Scotiabank's Holt calls for BoC to remain aggressive on interest rates

Leading economist calls for 'crush it, killer mentality' from central bank

Scotiabank's Holt calls for BoC to remain aggressive on interest rates

Scotiabank economist Derek Holt has warned that the central bank is facing a crucial time constraint in tackling soaring prices, describing it as a "race against the clock."

In a note to clients this week, Holt emphasized the urgency for the Bank of Canada to adopt an aggressive approach.

"If the BoC doesn't adopt the crush it, killer mentality, then it may never succeed in getting inflation down to 2%," he said.

An unexpected resurgence in inflation has triggered concerns in the market, prompting discussions about potential interest rate hikes. Some economists argue that the Bank of Canada (BoC) should take action as early as its next meeting on June 7.

Statistics Canada's report on May 16 revealed that the April consumer price index (CPI) had risen by 4.4% compared to the previous year, surpassing economists' expectations of 4.1%.
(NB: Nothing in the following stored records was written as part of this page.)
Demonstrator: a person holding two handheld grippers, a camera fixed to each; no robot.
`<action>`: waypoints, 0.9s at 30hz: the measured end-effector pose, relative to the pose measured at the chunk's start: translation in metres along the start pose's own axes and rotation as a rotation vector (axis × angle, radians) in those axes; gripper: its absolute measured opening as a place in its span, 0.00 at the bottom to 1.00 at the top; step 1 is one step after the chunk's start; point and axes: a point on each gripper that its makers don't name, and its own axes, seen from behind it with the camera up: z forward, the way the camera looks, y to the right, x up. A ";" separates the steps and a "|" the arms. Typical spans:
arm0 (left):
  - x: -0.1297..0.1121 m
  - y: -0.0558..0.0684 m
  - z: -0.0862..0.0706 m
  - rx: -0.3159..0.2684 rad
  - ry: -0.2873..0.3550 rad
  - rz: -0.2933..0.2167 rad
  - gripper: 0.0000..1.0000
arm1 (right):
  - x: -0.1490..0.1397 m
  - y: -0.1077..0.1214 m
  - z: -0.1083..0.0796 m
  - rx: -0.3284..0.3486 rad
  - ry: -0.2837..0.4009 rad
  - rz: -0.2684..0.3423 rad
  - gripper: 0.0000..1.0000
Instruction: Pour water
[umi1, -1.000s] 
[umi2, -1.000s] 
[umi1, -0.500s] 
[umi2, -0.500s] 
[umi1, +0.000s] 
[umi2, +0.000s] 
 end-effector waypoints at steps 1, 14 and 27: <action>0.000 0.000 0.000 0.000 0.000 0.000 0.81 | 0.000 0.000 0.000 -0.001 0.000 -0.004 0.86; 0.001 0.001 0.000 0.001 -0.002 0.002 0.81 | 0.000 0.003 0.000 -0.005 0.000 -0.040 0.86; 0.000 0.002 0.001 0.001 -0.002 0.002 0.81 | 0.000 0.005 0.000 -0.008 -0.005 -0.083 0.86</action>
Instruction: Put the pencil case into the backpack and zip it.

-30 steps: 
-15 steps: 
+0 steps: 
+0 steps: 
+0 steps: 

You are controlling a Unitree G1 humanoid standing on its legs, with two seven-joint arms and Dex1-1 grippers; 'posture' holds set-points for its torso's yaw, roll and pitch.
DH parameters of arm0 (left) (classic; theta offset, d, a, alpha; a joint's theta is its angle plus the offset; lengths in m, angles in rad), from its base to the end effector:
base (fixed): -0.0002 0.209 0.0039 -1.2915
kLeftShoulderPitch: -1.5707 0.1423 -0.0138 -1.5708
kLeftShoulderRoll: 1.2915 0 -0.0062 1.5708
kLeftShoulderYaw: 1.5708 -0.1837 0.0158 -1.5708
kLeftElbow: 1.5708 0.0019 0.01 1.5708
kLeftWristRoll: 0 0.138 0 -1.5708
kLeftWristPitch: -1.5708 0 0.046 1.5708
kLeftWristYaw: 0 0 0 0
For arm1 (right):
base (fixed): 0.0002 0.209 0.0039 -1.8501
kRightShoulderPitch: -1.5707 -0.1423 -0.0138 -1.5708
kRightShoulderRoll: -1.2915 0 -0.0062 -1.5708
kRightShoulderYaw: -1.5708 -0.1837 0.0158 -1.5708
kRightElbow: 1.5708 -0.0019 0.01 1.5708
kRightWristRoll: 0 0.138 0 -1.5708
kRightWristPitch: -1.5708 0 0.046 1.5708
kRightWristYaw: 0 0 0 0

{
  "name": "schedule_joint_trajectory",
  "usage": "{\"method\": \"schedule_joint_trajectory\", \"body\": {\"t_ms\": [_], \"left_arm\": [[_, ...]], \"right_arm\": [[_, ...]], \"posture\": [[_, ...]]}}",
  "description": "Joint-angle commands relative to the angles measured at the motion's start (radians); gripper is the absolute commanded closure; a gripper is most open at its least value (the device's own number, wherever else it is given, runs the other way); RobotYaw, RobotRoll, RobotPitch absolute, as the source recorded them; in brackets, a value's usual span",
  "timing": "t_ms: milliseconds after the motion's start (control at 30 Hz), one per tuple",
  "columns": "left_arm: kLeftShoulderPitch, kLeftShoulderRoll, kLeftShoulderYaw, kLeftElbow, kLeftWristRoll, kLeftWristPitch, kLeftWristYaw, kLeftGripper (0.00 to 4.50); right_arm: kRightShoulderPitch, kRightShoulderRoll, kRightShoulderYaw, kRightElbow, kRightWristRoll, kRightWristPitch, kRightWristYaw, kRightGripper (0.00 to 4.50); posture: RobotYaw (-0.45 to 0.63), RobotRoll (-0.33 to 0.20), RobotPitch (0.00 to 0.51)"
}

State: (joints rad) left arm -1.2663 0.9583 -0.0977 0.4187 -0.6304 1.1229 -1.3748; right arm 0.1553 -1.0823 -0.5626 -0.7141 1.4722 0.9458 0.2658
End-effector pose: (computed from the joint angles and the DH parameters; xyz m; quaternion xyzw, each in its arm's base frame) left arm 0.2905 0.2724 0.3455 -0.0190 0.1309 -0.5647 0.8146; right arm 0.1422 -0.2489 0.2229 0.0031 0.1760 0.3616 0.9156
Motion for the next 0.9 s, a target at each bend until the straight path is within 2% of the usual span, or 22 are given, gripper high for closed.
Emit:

In an effort to curb the surge in inflation, the Bank of Canada has gradually increased its benchmark rate from 0.5% to 4.5% over the past year.

Holt presented several arguments in favor of Bank of Canada Governor Tiff Macklem considering rate hikes during the June 7 meeting. Among these arguments is the concern surrounding inflation expectations.

The economist elaborated on this point in his note, stating, "There is the debate over crushing it now versus hanging out higher for longer. The way I settle that is by portraying the challenge of getting inflation under control as a race against the clock."

He emphasized that the longer inflation remains high, the more it will undermine consumer and business confidence in the Bank of Canada's ability to achieve its 2% target.

Holt believed that higher inflation has persisted for too long, and consumers and businesses may have lost faith in the Bank of Canada's commitment to maintaining a 2% inflation rate, at least in the short term.

He also cited recent consumer and business surveys conducted by the bank, which revealed expectations of approximately 6% inflation over the next year, gradually decreasing to slightly above 4% within two years. Businesses anticipate inflation to remain slightly below 4% in the next two years.

The bank’s recent Monetary Policy Report (MPR) indicated that "most respondents to business and consumer surveys still think that CPI inflation will be higher than the bank's inflation forecast over the next two years."

Its projections estimate inflation at 3.5% for 2023 and 2.3% for 2024.

Holt also pointed to pay increases negotiated in recent collective bargaining agreements as evidence of prolonged expectations of higher inflation.

"No one really believes in 2% for years to come," he said.